Amanda Hotham, a Clinical Fellow Speech Language Pathologist at Northern Light AR Gould Hospital, says “Typically the assumption is that it’s a child development disorder, but really it’s throughout the lifespan.”

There is no cure for autism, but once diagnosed, there are treatment options.

Hotham says, “What’s going to help with autism is early intervention and also treatment. So, that could be speech to language treatment, could be occupational therapy treatment, they also have behavior therapy, usually maybe social work for families who are going through the process of getting a diagnosis of autism.”

The autism community is shifting away from Autism Awareness month, changing it to Autism Acceptance month and that isn’t the only change they are looking to make. Autism is known as a spectrum disorder, diagnosing people from low to high functioning.

Larrabee adds, “There is actually some evidence coming out from some of those autistic voices that are saying we should get rid of the low functioning and high functioning labels because again that kind of stigmatizes what they’re capable of and every single person has areas that they excel in and things that are harder for them.”
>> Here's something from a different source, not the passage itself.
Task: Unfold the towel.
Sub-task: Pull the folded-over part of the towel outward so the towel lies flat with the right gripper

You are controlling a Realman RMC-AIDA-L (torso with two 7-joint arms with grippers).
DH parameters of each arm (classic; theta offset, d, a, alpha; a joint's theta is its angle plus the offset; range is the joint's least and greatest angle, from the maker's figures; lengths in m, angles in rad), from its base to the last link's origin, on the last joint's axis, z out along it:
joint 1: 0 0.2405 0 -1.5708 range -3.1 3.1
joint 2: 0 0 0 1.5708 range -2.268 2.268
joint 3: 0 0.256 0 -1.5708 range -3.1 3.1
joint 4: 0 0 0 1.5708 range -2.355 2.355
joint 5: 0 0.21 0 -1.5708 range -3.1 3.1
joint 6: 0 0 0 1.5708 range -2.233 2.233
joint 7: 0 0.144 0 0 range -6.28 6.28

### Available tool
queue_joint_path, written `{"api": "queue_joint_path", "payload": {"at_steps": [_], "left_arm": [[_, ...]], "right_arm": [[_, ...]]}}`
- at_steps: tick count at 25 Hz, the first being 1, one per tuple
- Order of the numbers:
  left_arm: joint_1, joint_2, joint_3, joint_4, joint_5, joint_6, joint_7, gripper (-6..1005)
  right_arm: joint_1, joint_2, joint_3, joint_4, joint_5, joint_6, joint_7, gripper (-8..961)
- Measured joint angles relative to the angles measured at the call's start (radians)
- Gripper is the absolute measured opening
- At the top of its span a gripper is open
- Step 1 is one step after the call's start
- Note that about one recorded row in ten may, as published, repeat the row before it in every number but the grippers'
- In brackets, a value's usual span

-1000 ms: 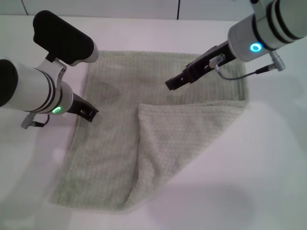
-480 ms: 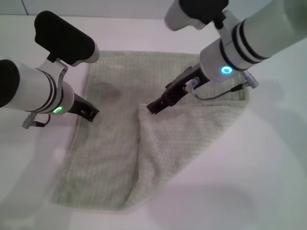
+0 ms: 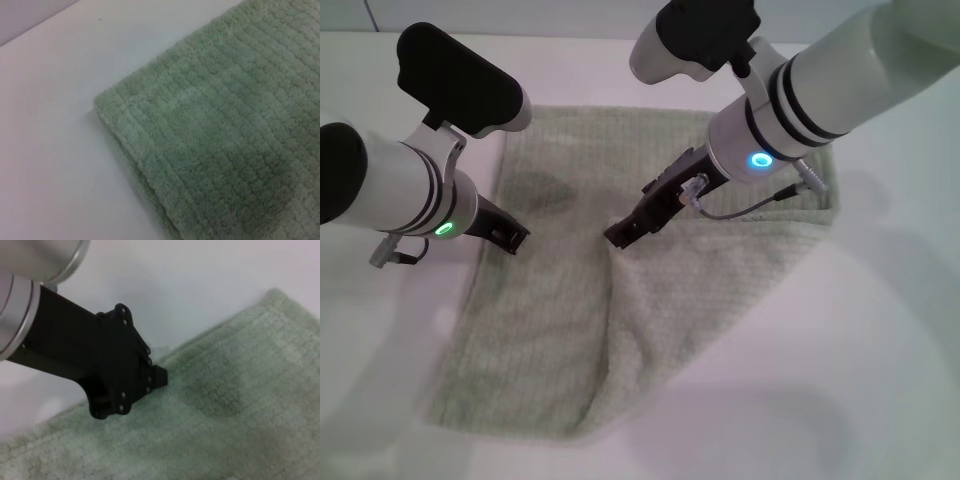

Larrabee says while there is more acceptance, there is still room for more education and understanding, and for that it’s the autism community that should take the lead.

Larrabee adds, “Having that awareness and that foresight to be like, you are the expert, what do you need, what can I assist with. Because I don’t claim to know all the answers about autism. It’s really, how can I help you specifically with the trouble areas, the problem areas, the things that are really challenging for you. And thinking more of it as a support.”